Cheribundi Cheers Cash Infusion, Steers Toward Retail

Whether presented as chocolate-covered, red and luscious, or as the garnish for a sweet drink on a date, cherries have always had a strong association with Valentine’s Day. But last Feb. 14 was especially sweet for the team at CherryPharm, the company behind the line of tart cherry juices that are now known as Cheribundi.

That’s because the company consummated a deal of a different kind on the holiday, closing a $4.5 million equity round led by Greenwich-based Emil Capital Partners, along with its previous lead investor, Cayuga Venture Fund, and other shareholders.

The new cash infusion was just what the doctor ordered for Brian Ross, an entrepreneur who had previously helped grow Oregon Chai and Izze, among many other ventures. Ross, who started as the CEO of CherryPharm in June, 2010, says that with the investment, he now has room to move and build sales and marketing momentum behind the brand.

“We were underfunded for so long,” Ross said. “There was somewhat of a strategy in place, but I think we’ve been able to make things a lot more consistent.”

Cheribundi Balancing Act: CEO Brian Ross

Consistency was a problem for the brand for several years. There was a message of functionality but not a brand message that could drive the idea that it could be an enjoyable drink. That and a name that sounded like something out of the drugstore left it largely an internet-sold anomaly.

With a change to retail and some marketing muscle behind it, however, things are starting to change. The brand has begun to rely on a national broker network – headed by Presence Marketing – to move into mainstream and natural grocery nearly simultaneously, picking up slots in Whole Foods, Hannaford, Roche, Harris-Teeter and Safeway. A tagline of “America’s Superfruit” gives it functional and semi-local connotations.

Now, as it was then, the company’s most significant brand asset is the tart cherry itself. Cheribundi had long marketed behind a few studies indicating potential anti-inflammatory effects from its high content of antioxidants called anthocyanins. Tart cherries may also offer sleep enhancement functionalities (tart cherries contain a lot of melatonin).

But that’s a heavy load for a single RTD product to carry, particularly one lacking the cash to burn that, say, a POM Wonderful brought to the table. Now, however, there is a well-funded push by the cherry growers themselves to raise the public profile of the fruit. The point man is none other than the marketer behind the “Got Milk” campaign, Jeff Manning.

Since starting with the Cherry Marketing Institute in 2009, Manning has consistently pushed the recognition of cherries so that they are now considered in the same class as blueberries and cranberries when it comes to healthy antioxidants. Tart cherries made several “trend to watch”-type lists as 2012 dawned, as well.

“We’re starting to work a lot more closely with them,” Ross said of the Cherry Marketing Institute. “It’s an asset that pomegranate never had, one that acai never had.”
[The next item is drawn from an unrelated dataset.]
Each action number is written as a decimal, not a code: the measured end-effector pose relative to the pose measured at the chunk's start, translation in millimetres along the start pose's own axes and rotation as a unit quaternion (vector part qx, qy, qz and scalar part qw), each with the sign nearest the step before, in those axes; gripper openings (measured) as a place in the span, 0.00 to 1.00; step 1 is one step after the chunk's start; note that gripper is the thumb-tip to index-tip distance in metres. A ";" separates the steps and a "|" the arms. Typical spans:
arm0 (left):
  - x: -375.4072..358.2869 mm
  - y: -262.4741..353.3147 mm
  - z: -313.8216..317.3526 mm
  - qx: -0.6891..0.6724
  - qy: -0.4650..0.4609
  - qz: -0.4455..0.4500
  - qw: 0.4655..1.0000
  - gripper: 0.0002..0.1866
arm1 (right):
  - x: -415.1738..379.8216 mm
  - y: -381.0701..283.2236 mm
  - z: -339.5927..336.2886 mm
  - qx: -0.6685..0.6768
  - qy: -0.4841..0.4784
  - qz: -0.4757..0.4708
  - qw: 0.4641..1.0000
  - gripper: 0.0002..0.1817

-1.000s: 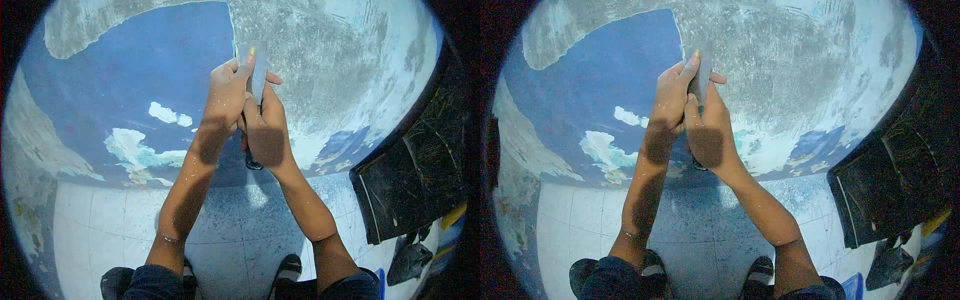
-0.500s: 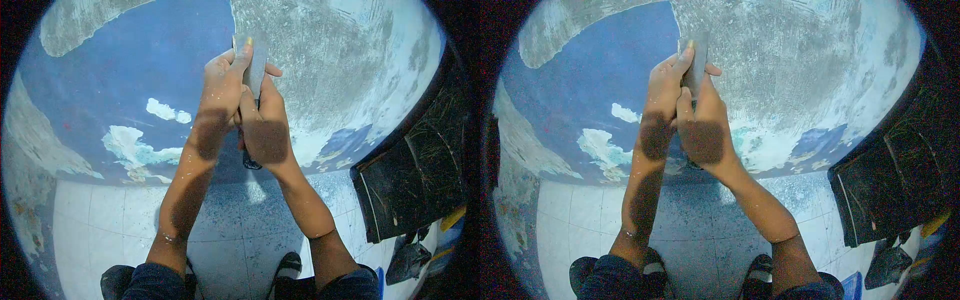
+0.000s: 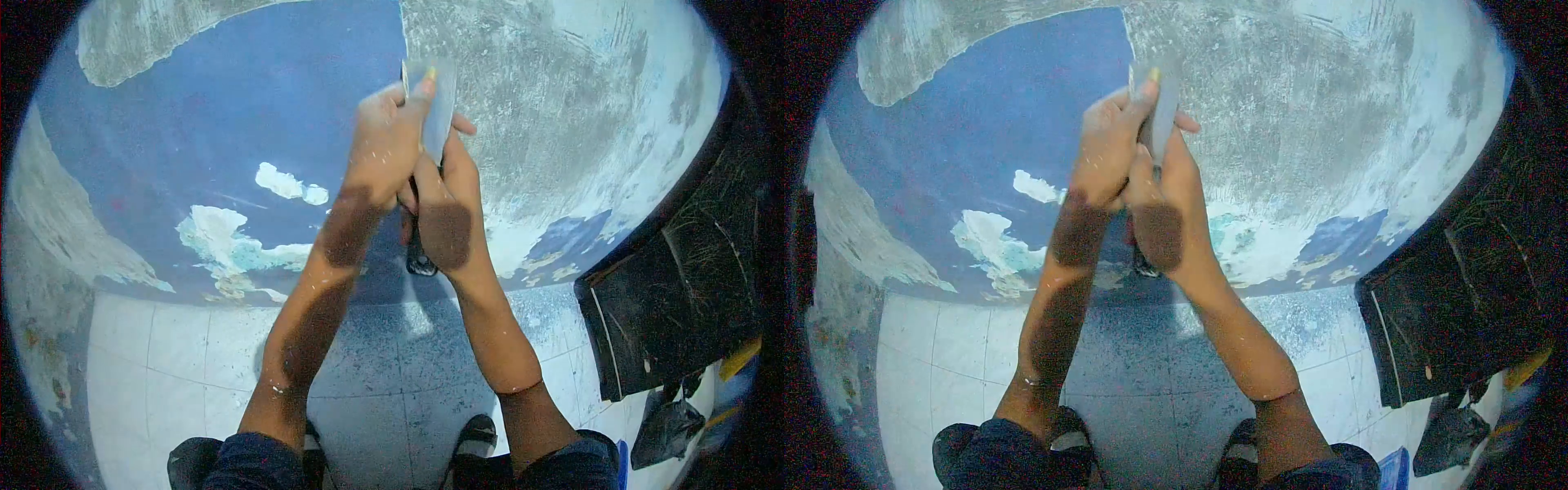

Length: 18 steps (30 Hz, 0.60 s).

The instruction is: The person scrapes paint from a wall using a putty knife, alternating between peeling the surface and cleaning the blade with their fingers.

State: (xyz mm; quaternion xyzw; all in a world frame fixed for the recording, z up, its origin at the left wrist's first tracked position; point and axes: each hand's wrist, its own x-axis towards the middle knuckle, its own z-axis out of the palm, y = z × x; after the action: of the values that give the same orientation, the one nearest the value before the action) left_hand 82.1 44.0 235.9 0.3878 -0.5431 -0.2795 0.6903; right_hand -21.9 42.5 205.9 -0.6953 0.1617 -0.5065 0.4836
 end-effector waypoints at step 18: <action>-101.2 -174.4 -24.0 -0.119 -0.446 -0.209 0.862 0.37 | -115.7 113.2 -77.1 0.106 0.119 -0.011 0.987 0.14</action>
State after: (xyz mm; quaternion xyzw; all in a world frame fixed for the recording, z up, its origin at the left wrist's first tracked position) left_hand 85.8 36.5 33.0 0.2408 -0.6617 -0.6232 0.3403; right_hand -108.5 31.6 49.3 -0.5765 0.1560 -0.6051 0.5266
But the heaviest lifting came from adjustments at Cheribundi itself.  Started in 2006 by recovering Wall Streeter John Davey, CherryPharm has had several assets, including its own plant in Geneva, NY, but hasn’t has a consistent plan or feel. For a long time, most of its sales were online, and then there was the name. “CherryPharm” floundered in part because the name seemed far too medicinal for a juice that was ultimately supposed to compete against other RTD juices.

The product changed its name shortly before Ross joined; since then he has broadened the product line and begun a strong push to move the product at retail instead of through internet sales.

While the company was in about 150 stores in June 2010, it is now in more than 3000, with more retailers coming on board. On-line sales are now 10 percent of sales, down from about half. And the retail push is on: according to Ross, Cheribundi is taking a good chunk of the $4.5 million and spending heavily on field marketing and in-store demonstrations to help get the product moving.

Those products are now flavored to move better, as well. In the fall, the company debuted on-trend Ginger and Chocolate cherry blends.

Ross knows that products that depend on a single ingredient can rise or fall with the heat that surrounds them. The dream for him is for Cheribundi to start to get momentum that would put it into the position of being a nationally-recognized brand at the spear-point of a cherry-driven health trend, one fueled by NCAA and professional athletic operations that already use the product, and one that sits next to the Odwallas and Nakeds of the world in the cold box. Think Pom Wonderful, or maybe Ocean Spray.

“Our goal is to become the first brand of cherries in general,” he said.

But the nightmare is that other products will hop on the trend at the exact same time.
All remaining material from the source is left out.